Comparative Criminal Law and Enforcement: Preliterate Societies
Preliterate Societies In The Modern World
Surviving preliterate societies are increasingly being encapsulated by the modern bureaucratic state, a process that began under colonial governments and has developed further under conditions of independence. Creating central administrations has had a pervasive influence on local communities by acting as a brake on inter-village hostilities. Elizabeth Colson reports that before becoming subjects of the British colonial administration, the Valley and Plateau Tonga of Zambia lived in fear of intervillage raids. Of course, the fear of violence in such societies led to avoiding and preventing violence, but where insecurity was common, colonial governments may have been welcomed as allies.
On the other hand, political encapsulation forces collision and collusion. The Indonesian state and Papua New Guinea entered into economic development by invading indigenous territory, whereby local people became trespassers on their own land. Resisters are considered criminals. In addition, encapsulation may establish "insider-outsider" distinctions that were absent prior to the introduction of modern politics, and may open opportunities for those who see an advantage in using violence. Power is now an issue. Among the Maya Indians of Guatemala, an encroaching Guatemalan state system has been associated with the disintegration of village leadership and with increased resort to homicide for the management of problems and disputes in the community. Alternatives to, and controls over, the use of physical violence resulted from the nature of contact between the two types of systems—state and village. The contact between local and state organizations produced a similar result among the Sidamo of southwest Ethiopia. The Sidamo have increasingly neglected procedural rules of community law, developed a preference for revenge, and refused to accept traditional sanctions. The increased use of national courts underlies these changes in the manner of labeling and processing.

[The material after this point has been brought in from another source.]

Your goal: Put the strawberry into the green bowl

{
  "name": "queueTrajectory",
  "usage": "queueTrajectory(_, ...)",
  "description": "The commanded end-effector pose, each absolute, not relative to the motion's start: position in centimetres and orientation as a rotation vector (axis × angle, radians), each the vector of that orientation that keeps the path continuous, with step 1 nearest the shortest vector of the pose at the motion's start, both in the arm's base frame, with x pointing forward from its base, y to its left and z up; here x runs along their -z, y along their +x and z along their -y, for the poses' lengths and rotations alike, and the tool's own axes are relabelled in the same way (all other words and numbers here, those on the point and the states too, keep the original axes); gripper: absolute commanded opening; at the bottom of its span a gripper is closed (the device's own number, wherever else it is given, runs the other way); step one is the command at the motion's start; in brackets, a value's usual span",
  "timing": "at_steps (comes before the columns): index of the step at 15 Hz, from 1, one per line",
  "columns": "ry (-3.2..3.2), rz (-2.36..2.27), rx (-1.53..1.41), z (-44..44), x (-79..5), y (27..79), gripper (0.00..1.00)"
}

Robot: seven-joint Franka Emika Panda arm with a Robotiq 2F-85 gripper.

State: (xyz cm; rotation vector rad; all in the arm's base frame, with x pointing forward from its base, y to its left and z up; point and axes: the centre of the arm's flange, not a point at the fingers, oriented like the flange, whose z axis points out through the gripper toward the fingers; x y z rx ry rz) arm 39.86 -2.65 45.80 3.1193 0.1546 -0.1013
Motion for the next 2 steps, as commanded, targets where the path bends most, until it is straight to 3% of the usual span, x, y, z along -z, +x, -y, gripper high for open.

However, not all contacts between indigenous and state systems of control produce similar results. The mountain Zapotec use harmony legal models to control the amount and impact of state judicial involvement in village affairs. It is considered a serious offense against the autonomous Zapotec village to aid the state in gaining control over the processing of a dispute settlement. Most villages are able to maintain control over their customary boundaries of authority by maintaining effective mechanisms for local dispute settlement. Indigenous communities may not define state law as "legal" when the state actively participates in disputes that villagers wish to settle among themselves.
Although crimes, from the Western perspective, are violations of the law, violations of the law from the cross-cultural perspective are not necessarily crimes. Radcliffe-Brown's definition of crime in primitive societies as a violation of public order is cross-culturally inapplicable if the exercise of a penal, rather than a civil, sanction is at issue. Research on preliterate societies has not yet established that the cost to the victim is the criterion commonly applied in classifying behavior as criminal or in establishing the severity of the offense. What has been established is that societies without criminal populations are those that prevent individuals from obtaining criminal status through their behavior, not those that prevent violations of the "law." The record on world societies has well illustrated that crime is a cultural construct.